You can simply just say that the PCIe link is 8x and not bifurcate down to 4+4 and it will work fine, assuming you have the m.2 adapters in the correct order, since both halves of the link come from the same chip
I ordered the 4i adapter, but now I’m wondering if it might be better to have the 8i adapter, would that be able to be split into 2 4i’s and have an external M.2 drive AND the GPU, while allowing more flexibility for getting an 8i GPU later on?
Looks like no?
See here:
I think what Josh meant is if you have the m.2 + 4i card, but add oculink to the m.2, you could tell your OS it’s actually 8 lanes and the CPU will send data like it’s a PCI-E 4.0 x8.
For what it’s worth, running current-gen graphics cards show little performance loss when run at PCI-E 4.0 x4 compared to x8. As in less than 5% (https://www.reddit.com/r/eGPU/comments/1cpl435/egpu_over_oculink_8i/). I’m happy to let Cunningham’s law do its thing if anyone has better data.
Your reply is very much focused on the hard, important work that is being done, but not so much on the importance of perception of this hard work. The post shows that it was about a lack of communication (as I referred to in my previous post and others mentioned now too).

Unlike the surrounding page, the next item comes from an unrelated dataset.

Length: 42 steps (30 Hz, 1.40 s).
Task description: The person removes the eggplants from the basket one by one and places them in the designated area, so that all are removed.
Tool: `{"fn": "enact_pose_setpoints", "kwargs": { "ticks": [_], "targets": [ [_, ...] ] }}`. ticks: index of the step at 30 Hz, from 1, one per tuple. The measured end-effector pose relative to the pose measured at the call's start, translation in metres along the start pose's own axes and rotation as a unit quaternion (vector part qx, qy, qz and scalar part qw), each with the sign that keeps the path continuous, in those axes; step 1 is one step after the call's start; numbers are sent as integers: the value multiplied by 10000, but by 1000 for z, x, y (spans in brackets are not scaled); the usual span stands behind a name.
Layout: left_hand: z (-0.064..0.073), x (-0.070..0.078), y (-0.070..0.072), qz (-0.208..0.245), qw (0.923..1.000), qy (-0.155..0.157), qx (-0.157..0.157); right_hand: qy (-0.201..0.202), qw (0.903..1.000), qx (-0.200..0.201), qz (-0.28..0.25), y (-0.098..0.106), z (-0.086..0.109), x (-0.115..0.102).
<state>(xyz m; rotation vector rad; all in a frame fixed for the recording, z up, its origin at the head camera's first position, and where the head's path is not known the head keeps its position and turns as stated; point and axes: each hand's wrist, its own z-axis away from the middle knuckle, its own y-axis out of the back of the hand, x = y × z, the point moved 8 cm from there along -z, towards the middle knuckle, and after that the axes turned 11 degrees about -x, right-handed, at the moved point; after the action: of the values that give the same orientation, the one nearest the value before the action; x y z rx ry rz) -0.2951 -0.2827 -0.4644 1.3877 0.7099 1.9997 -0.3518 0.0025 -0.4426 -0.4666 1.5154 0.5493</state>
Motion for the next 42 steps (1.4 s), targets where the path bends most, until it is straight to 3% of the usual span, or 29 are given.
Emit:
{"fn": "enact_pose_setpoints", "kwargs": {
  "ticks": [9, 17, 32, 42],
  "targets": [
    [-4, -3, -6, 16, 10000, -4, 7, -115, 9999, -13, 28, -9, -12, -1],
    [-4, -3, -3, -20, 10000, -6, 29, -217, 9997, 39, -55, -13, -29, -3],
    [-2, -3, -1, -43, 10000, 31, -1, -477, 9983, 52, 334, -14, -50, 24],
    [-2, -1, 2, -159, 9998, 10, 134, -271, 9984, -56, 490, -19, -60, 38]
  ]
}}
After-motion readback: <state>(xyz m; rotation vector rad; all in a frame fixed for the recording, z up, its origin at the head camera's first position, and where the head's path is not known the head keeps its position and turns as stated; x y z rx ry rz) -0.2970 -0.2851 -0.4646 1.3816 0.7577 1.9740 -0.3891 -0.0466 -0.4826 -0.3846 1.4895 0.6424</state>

The mission of Framework is sensational, as is the work being done. The fact that this forum exists and that you yourself take time to respond is sensational too. I think Framework has the potential to be a truly unique company.
My point would only remain to please invest a bit more in communication. This could have been exactly a response such as “we are working on it, but it will take some time as we wait for others”. It is difficult for members like Josh to get it right if they do not know what is happening.
PS: And this is also just to add that I am writing this merely as a happy customer, so this is just meant as a suggestion towards one of my favourite companies in tech.